While sealant is being applied, it’s a good idea to use either plastic sheeting or drop cloths to cover plants near the deck. Use painter’s tape, cardboard and drop cloths to cover door trim, siding, and thresholds that lead to the interior of the house. Be careful not to use tape that’s stickier than painter’s tape, as it could peel away the finish from surfaces.
DON’T take shortcuts when resealing a deck.
Shortcuts may help you finish a job early, but they won’t help you finish a job well. If you skip cleaning and repairing a deck prior to sealing, you can end up with a finished deck that lacks color uniformity. The sealer just can’t stick to wood if there are particles on top, so it will stick to the particles instead.
Applying a sealer too thickly is another shortcut to avoid.

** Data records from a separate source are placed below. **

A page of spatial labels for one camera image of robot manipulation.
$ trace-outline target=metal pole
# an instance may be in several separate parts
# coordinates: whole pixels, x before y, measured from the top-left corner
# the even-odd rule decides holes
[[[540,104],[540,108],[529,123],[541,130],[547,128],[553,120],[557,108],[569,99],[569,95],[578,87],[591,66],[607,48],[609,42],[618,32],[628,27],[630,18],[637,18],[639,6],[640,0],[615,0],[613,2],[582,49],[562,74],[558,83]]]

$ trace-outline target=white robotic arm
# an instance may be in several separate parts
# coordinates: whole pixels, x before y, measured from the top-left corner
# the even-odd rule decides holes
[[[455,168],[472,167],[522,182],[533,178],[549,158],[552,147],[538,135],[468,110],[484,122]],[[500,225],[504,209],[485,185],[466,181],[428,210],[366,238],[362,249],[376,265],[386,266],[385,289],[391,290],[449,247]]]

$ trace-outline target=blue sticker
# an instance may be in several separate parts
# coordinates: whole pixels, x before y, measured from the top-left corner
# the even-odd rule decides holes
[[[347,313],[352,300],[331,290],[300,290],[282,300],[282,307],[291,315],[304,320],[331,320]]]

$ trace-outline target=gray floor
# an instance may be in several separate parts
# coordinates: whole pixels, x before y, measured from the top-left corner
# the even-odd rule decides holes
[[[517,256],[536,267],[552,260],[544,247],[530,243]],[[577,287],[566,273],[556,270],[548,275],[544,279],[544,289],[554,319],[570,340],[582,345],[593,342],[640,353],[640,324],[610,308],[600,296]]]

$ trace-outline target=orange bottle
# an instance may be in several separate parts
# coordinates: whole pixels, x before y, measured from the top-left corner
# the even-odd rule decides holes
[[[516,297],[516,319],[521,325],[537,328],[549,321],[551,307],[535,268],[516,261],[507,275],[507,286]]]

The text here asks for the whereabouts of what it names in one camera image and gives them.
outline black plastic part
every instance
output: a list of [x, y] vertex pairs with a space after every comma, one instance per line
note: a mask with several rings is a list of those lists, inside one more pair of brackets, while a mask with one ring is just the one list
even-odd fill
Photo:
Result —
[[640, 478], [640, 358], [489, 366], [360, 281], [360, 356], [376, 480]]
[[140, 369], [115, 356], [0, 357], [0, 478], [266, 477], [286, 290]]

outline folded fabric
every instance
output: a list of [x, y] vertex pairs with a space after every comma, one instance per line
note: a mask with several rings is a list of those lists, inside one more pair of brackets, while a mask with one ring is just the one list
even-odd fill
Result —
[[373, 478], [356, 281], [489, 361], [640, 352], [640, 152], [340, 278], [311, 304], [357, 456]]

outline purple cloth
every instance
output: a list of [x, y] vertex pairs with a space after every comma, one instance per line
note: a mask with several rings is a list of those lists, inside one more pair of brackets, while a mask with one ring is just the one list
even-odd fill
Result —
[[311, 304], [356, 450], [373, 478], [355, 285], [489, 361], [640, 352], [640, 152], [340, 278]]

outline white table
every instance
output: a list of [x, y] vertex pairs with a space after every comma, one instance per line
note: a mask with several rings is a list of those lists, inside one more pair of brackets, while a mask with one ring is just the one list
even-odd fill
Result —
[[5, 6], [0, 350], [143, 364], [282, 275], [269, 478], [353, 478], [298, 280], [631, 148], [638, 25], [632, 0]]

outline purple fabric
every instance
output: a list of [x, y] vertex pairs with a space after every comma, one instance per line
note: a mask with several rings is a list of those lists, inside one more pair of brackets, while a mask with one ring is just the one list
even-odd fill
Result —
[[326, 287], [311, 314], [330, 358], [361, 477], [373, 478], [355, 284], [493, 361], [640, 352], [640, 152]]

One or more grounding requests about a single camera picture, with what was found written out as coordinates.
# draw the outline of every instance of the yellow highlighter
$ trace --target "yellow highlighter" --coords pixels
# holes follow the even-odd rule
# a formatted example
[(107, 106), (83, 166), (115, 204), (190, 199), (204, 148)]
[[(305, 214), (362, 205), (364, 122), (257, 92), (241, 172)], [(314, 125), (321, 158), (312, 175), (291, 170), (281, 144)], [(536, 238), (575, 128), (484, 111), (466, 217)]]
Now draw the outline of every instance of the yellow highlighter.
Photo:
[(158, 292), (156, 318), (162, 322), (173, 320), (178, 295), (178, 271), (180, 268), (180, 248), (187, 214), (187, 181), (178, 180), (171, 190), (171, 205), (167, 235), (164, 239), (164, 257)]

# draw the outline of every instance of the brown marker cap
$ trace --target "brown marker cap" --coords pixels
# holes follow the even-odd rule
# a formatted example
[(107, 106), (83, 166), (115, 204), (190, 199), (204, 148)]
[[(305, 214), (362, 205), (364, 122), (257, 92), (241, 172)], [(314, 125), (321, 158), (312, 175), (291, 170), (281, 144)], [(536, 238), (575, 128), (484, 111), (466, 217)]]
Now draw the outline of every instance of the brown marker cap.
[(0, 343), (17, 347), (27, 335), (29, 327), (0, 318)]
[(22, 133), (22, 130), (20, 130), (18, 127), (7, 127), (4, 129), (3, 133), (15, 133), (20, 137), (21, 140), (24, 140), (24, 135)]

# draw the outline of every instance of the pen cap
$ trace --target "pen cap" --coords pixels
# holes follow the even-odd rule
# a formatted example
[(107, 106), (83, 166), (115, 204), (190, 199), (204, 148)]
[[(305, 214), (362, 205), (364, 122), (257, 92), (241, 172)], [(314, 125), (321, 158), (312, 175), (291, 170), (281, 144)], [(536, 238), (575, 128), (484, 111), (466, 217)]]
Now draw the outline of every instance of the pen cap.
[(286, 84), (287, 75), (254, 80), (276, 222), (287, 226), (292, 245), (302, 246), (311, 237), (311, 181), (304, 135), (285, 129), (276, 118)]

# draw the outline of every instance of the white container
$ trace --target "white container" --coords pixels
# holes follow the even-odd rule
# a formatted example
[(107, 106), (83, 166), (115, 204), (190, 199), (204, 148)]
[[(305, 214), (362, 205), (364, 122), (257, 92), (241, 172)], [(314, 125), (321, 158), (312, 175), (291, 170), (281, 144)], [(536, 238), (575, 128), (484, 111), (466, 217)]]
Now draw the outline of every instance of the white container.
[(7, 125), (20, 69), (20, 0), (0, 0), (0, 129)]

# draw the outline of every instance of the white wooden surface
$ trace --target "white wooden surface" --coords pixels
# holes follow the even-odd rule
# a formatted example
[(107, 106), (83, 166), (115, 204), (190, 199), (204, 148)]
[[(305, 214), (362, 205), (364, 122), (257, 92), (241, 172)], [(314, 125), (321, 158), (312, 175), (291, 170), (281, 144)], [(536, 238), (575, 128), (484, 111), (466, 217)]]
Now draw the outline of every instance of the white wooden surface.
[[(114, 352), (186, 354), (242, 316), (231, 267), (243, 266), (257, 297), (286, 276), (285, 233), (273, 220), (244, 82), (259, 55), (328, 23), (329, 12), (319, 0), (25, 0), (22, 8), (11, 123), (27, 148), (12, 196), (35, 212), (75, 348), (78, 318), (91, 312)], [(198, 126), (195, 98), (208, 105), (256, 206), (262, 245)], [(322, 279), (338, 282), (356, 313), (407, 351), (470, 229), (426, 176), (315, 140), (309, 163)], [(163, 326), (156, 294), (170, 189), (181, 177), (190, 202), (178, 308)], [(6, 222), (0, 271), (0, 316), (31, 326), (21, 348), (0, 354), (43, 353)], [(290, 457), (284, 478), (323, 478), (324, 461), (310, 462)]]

Doing so can cause uneven drying and discoloration and make it take longer for the sealer to absorb. Don’t try to speed up the job by ignoring dry times and pretending that the deck isn’t still too sticky to walk on. Walking on a deck before it’s dry will mean that you’ll have to repeat the entire process from the very beginning.
DO stir deck sealer thoroughly before applying it.
“Shake or stir?” is a question often asked when using a new paint, stain, or sealant. It’s a safe bet that the answer, at least when it comes to deck sealers, is to stir and not shake. Shaking a sealer can cause the mixture to bubble, and those bubbles will show on the surface of the deck.
In the end, it’s good practice to read the can’s label before applying a sealant—the manufacturer’s recommendations for stirring, shaking, drying times and everything else should be spelled out clearly. If the type on the label is too small to read, snap a photo and enlarge it to get a better look at the instructions.
DON’T treat composite decking the same as wood decking.
While there are general similarities and differences between caring for a wood deck and a composite deck, there is nuance involved when it comes to sealing composite decking. Manufacturers of composite decking stipulate that it does not need to be sealed and only requires a periodic soap-and-water wash (that said, you may find that some deck sealers are promoted as working with certain brands of composite decking). Homeowners should note that solid plastic decking should not be sealed.
Note that the framing under a composite deck is often made from wood, which can be sealed, and sealing this framing can help extend the life of the wooden structure. Plus, any railing elements that are made from wood can benefit from a sealer too.